Diabetic (5 × 55 mg/kg streptozotocin daily) and non-diabetic male RAGE/apolipoprotein E double knockout (RAGE/apoE DKO) mice were treated with quinapril (30 mg/kg/day) for 20 weeks. At the end of the study aortic plaques were assessed.
Diabetic RAGE/apoE DKO showed significantly less plaque area than diabetic apoE KO mice. Plaque deposition was almost abolished in quinapril treated diabetic RAGE/apoE DKOs, with significant attenuation of vascular collagen deposition, nitrotyrosine staining, and reduced macrophage infiltration. Expression of the advanced glycation end product receptor 3 (galectin 3) was also significantly reduced.

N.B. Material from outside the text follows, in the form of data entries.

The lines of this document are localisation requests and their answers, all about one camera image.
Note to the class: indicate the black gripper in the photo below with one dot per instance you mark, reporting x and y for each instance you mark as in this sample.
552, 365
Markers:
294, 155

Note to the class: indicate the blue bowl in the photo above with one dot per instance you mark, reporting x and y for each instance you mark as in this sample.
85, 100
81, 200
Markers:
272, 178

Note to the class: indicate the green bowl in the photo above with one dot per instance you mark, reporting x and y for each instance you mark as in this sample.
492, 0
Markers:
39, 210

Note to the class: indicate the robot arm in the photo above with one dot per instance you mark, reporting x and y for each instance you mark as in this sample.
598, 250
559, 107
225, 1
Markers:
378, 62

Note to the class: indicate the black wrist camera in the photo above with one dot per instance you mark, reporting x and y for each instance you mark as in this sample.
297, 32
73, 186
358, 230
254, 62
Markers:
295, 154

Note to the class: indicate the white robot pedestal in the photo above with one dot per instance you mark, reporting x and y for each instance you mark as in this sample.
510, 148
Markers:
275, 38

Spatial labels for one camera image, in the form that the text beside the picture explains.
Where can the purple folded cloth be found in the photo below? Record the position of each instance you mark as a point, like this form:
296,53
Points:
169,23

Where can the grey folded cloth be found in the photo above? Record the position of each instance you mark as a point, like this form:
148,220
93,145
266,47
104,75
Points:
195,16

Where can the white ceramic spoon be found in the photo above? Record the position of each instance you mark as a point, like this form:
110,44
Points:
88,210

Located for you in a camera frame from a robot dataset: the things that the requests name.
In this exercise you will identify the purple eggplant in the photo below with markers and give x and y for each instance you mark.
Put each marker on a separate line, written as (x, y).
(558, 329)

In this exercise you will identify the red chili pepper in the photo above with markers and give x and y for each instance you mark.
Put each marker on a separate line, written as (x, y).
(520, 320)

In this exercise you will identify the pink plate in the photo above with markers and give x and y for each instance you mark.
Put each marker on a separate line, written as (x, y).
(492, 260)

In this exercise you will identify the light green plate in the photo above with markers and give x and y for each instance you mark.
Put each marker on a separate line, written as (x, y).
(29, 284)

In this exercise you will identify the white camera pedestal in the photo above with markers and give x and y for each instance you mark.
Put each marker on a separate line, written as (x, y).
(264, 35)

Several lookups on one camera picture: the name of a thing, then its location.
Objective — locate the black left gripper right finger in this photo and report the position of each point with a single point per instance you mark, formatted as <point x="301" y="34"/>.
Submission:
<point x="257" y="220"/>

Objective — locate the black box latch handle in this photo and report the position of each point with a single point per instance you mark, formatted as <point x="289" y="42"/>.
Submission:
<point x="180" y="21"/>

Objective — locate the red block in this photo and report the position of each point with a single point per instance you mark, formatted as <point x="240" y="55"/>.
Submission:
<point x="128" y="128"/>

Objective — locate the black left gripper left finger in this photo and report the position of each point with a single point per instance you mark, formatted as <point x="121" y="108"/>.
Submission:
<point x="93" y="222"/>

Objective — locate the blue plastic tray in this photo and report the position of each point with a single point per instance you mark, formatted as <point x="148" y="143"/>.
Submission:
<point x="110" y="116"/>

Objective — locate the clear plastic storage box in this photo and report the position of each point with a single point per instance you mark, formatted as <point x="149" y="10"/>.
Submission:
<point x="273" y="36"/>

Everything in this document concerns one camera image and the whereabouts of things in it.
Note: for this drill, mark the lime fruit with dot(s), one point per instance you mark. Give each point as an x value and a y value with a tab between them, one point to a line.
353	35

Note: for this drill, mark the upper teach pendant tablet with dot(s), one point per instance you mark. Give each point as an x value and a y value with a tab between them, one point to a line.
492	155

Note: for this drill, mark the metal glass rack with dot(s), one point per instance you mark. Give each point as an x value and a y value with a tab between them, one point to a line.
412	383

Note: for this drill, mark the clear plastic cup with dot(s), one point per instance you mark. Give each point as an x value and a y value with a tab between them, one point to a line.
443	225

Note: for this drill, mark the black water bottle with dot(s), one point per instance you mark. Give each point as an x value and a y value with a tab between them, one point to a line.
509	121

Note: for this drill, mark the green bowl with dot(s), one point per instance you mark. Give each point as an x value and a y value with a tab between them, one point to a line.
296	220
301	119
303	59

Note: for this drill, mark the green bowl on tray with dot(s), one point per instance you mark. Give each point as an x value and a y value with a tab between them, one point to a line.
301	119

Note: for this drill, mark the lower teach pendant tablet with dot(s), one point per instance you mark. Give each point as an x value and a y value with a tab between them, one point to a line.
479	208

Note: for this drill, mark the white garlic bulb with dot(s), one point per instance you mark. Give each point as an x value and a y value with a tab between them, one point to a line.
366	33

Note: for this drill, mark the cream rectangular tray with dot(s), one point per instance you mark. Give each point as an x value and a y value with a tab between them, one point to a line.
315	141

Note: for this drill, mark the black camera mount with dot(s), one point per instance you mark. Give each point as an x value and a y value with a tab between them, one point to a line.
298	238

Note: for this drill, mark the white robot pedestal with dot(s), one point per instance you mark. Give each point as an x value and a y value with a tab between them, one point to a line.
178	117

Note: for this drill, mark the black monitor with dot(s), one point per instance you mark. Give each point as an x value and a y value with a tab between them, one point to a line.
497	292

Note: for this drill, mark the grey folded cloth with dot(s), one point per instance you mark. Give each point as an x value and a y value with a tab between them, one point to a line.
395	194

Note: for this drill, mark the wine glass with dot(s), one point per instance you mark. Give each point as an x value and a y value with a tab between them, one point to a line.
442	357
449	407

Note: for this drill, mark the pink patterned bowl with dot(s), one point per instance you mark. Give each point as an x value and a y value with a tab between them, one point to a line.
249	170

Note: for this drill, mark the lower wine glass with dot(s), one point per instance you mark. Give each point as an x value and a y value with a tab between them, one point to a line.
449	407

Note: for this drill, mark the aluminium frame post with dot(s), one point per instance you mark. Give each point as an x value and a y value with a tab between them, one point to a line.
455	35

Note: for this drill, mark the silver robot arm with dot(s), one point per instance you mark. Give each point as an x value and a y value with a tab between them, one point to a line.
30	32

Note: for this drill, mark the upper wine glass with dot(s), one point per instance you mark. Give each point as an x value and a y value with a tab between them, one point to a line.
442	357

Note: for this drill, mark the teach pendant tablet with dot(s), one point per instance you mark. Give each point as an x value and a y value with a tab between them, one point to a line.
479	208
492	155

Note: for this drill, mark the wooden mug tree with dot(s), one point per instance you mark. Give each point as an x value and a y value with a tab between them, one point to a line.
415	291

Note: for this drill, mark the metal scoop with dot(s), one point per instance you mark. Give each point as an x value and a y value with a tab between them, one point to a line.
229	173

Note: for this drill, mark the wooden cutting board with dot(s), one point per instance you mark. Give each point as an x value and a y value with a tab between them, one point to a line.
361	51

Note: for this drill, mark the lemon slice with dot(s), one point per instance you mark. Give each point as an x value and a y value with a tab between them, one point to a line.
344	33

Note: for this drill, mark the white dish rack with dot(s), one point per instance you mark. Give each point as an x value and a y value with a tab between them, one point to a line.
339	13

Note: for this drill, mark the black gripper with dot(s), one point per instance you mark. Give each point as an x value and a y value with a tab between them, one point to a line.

Concomitant inhibition of RAS and RAGE signalling almost completely inhibited the development of experimental DAA. A dual therapeutic approach may be a superior strategy for the treatment of diabetic macrovascular disease..
目的/基本原理:肾素-血管紧张素系统(RAS)和晚期糖基化终产物受体(RAGE)均会加重糖尿病相关动脉粥样硬化(DAA)。我们评估了同时抑制RAS和RAGE对DAA的疗效。
将糖尿病(每日5×55mg/kg链脲佐菌素)和非糖尿病雄性RAGE/载脂蛋白E双敲除(RAGE/apoE DKO)小鼠用喹那普利(30mg/kg/天)治疗20周。在研究结束时评估主动脉斑块情况。
糖尿病RAGE/apoE DKO小鼠的斑块面积显著小于糖尿病apoE KO小鼠。在喹那普利治疗的糖尿病RAGE/apoE DKO小鼠中,斑块沉积几乎消失,血管胶原沉积、硝基酪氨酸染色显著减轻,巨噬细胞浸润减少。晚期糖基化终产物受体3(半乳糖凝集素3)的表达也显著降低。
同时抑制RAS和RAGE信号传导几乎完全抑制了实验性DAA的发展。双重治疗方法可能是治疗糖尿病大血管疾病的更优策略。